- [Your objective]
From the data below, return each line in which the string "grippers" is found.

- [Data excerpt]
»»

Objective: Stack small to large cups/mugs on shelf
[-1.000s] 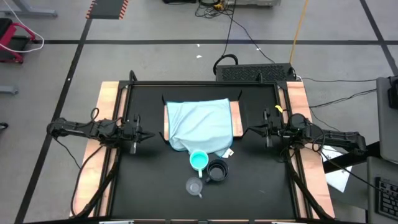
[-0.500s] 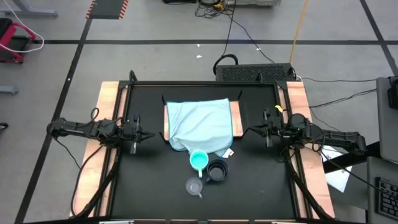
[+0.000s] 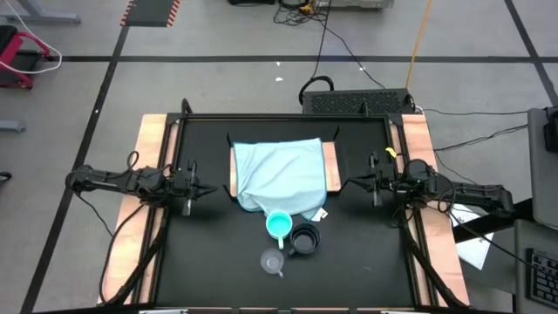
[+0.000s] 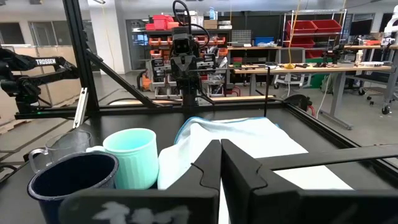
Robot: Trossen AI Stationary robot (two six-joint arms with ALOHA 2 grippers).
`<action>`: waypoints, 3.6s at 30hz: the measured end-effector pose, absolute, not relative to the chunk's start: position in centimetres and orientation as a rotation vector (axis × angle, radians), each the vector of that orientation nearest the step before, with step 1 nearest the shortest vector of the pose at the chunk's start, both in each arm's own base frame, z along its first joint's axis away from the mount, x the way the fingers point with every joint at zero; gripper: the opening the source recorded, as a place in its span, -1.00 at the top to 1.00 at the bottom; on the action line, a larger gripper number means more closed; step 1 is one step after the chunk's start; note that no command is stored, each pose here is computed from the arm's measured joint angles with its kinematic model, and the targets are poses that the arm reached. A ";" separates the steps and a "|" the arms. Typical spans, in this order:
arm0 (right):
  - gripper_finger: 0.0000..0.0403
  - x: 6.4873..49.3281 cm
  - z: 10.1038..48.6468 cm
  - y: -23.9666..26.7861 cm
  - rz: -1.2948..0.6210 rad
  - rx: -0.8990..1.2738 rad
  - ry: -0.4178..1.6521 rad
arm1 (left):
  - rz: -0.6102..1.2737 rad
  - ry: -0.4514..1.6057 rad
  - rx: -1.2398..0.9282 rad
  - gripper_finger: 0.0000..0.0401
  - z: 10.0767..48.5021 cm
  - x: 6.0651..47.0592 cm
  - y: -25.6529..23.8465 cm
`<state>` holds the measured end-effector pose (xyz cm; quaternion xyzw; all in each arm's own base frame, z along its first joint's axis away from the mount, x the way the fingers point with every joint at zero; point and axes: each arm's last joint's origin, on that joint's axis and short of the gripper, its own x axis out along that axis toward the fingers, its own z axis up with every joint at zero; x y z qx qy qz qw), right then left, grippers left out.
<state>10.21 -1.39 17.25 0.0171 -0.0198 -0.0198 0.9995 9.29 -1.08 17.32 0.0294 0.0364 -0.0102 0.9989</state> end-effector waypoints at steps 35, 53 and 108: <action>1.00 10.2 17.9 -1.4 -0.040 0.025 -0.103 | -0.019 -0.010 0.042 0.98 18.1 9.3 -1.1; 1.00 10.2 17.9 -1.4 -0.037 0.058 -0.109 | -0.053 -0.138 0.066 0.98 19.4 9.2 -1.2; 1.00 21.9 26.6 7.2 0.386 -0.342 0.539 | -0.155 -0.160 0.035 0.98 19.5 9.2 -1.5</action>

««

- [Answer box]
Robot: Trossen AI Stationary robot (two six-joint arms with ALOHA 2 grippers).
`<state>` holds the measured end-effector pose (xyz cm; quaternion xyzw; all in each arm's own base frame, z along its first joint's axis away from the mount, x the way the fingers point with every joint at zero; point and axes: each arm's last joint's origin, on that joint's axis and short of the gripper, its own x axis out along that axis toward the fingers, its own z axis up with every joint at zero; x y z qx qy qz qw), right then left, grippers left out.

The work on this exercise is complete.